* _EXERCISE DETAILS_: From the line containing "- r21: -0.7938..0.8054" to the final line of the material below, return every line exactly. Do not include pictures.

┌─ DATASET CONTENT

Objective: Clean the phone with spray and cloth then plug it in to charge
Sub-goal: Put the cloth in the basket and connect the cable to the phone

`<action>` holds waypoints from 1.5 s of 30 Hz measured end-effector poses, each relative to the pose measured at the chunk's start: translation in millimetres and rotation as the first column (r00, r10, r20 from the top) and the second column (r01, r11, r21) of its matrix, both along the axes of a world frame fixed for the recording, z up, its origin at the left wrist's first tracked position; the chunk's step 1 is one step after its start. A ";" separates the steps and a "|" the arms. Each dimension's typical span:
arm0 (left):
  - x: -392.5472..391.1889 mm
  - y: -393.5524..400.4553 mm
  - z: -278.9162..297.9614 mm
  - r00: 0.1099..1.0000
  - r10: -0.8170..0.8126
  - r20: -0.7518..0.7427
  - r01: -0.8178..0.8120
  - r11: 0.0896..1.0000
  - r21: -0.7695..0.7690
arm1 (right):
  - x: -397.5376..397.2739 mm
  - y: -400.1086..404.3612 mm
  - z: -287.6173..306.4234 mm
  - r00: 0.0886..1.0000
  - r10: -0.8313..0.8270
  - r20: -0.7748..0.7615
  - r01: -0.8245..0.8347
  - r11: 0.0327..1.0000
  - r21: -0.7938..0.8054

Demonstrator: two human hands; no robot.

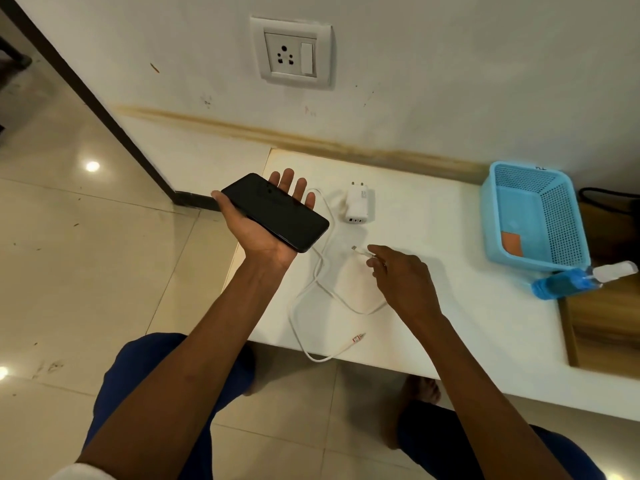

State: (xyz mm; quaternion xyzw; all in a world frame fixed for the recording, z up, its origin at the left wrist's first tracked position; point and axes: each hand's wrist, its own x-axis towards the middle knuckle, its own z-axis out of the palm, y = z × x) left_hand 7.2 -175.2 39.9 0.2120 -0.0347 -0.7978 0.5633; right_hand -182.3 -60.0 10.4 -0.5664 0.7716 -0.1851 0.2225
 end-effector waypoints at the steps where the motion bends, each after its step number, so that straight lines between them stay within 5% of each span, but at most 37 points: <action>1: -0.8 0.6 0.2 1.000 0.001 -0.002 -0.001 1.000 0.000 | 1.9 -0.8 2.9 0.998 -0.034 0.057 0.037 0.999 -0.039; 6: -3.6 1.1 -0.5 0.999 0.043 -0.024 -0.043 0.999 -0.007 | 18.4 -4.9 15.2 0.863 -0.125 0.489 0.225 0.962 -0.151; 9: -4.9 0.1 -2.7 0.997 0.075 -0.032 -0.075 0.997 -0.008 | 36.7 -2.9 14.7 0.799 -0.072 0.597 0.261 0.936 -0.236; 21: -6.4 -1.9 -1.5 0.994 0.099 -0.054 -0.099 0.995 -0.005 | 60.3 -8.4 11.4 0.924 -0.060 0.378 0.251 0.840 -0.481; 45: -3.6 -0.6 6.6 0.996 0.053 0.074 -0.048 0.996 -0.072 | 55.1 -13.3 10.5 0.946 0.031 0.322 0.125 0.883 -0.453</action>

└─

* _EXPECTED OUTPUT_:
  - r21: -0.7938..0.8054

Demonstrator: two human hands; no robot.


State: (xyz mm; quaternion xyzw; all in a world frame fixed for the recording, z up, its origin at the left wrist's first tracked position; point and axes: each hand's wrist, its own x-axis towards the middle knuckle, its own z-axis out of the palm, y = z × x) left_hand 7.2 -175.2 39.9 0.2120 -0.0347 -0.7978 0.5633; right_hand -182.3 -60.0 10.4 -0.5664 0.7716 -0.1851 0.2225
 end-effector waypoints at the steps where the motion bends, each after its step number, so that straight lines between them stay within 5% of each span, but at most 37 points: <action>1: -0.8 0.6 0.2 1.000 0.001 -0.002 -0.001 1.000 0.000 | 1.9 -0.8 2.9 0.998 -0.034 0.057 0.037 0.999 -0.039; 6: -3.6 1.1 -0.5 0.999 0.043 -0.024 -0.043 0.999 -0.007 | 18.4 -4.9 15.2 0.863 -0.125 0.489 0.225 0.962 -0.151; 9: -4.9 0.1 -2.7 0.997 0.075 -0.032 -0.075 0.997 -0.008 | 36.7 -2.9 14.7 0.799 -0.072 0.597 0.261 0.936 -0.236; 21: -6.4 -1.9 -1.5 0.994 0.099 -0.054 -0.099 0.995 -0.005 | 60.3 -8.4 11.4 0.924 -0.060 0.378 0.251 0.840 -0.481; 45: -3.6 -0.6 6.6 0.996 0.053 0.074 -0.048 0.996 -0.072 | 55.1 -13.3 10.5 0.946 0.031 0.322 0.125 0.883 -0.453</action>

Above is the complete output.